In line with government supported research programmes, the pharmaceutical industry focused on interferon as part of a new kind of disease management: immunotherapy within a multitreatment framework. The three "interferon champions" that had most heavily invested in the drug--Burroughs Wellcome and, most notably, Hoffmann-La Roche and Schering-Plough--apparently recognised the strategic and commercial importance of taking advantage of the more general move across medicine towards combination treatment. In 1983 Hoffmann-La Roche and Schering-Plough allocated 15% of their research budgets--more than $40m each--to interferon (interviews with L Gauci (Hoffmann-La Roche), 18 June 1990 in Basle, and with N Finter, 25 May 1990 in Beckenham, Kent; Powledge[5]).

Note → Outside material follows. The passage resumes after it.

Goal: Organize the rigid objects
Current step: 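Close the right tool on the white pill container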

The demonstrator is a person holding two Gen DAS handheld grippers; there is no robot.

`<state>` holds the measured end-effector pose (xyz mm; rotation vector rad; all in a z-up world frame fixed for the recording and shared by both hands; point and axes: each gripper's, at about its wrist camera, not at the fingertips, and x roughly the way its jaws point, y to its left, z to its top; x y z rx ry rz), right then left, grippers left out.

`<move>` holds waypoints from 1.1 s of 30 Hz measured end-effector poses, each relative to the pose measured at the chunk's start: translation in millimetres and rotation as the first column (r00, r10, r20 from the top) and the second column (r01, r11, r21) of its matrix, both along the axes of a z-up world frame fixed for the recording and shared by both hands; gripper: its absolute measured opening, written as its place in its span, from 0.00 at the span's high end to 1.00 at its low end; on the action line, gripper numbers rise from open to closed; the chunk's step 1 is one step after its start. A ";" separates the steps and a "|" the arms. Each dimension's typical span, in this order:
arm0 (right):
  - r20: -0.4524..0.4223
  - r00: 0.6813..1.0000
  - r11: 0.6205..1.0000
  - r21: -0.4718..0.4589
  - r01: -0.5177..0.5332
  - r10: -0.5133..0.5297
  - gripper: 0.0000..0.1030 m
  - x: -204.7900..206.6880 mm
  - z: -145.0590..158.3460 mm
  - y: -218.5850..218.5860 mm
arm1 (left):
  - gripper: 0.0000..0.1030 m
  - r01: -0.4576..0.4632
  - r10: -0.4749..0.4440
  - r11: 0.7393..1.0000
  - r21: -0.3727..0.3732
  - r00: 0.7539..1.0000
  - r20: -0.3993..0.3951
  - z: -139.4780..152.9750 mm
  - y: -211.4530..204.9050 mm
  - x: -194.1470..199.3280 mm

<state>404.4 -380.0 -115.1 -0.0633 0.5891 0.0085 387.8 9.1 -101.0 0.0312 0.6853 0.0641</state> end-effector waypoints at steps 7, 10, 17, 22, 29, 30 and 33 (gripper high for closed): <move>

However, the regulators found the multitreatment approach difficult to assess as their evaluative practice and standards were still governed by a single agent, therapeutic philosophy. For interferon--a pharmacologically active compound--to be considered legally as a new therapeutic drug, it had to be officially evaluated as a single agent. This implied that before licensing procedures could be taken into consideration, the companies had to look for a disease, rare though it might be, that justified a need for interferon (interviews with J Petriccianni, 6 November 1992, Cambridge, MA and with L Gauci, 18 June 1990). As most trials shovel that interferon alone compared unfavourably with drugs already available, the interferon industry faced the seemingly Herculean task of establishing an unambiguous justification for clinical use.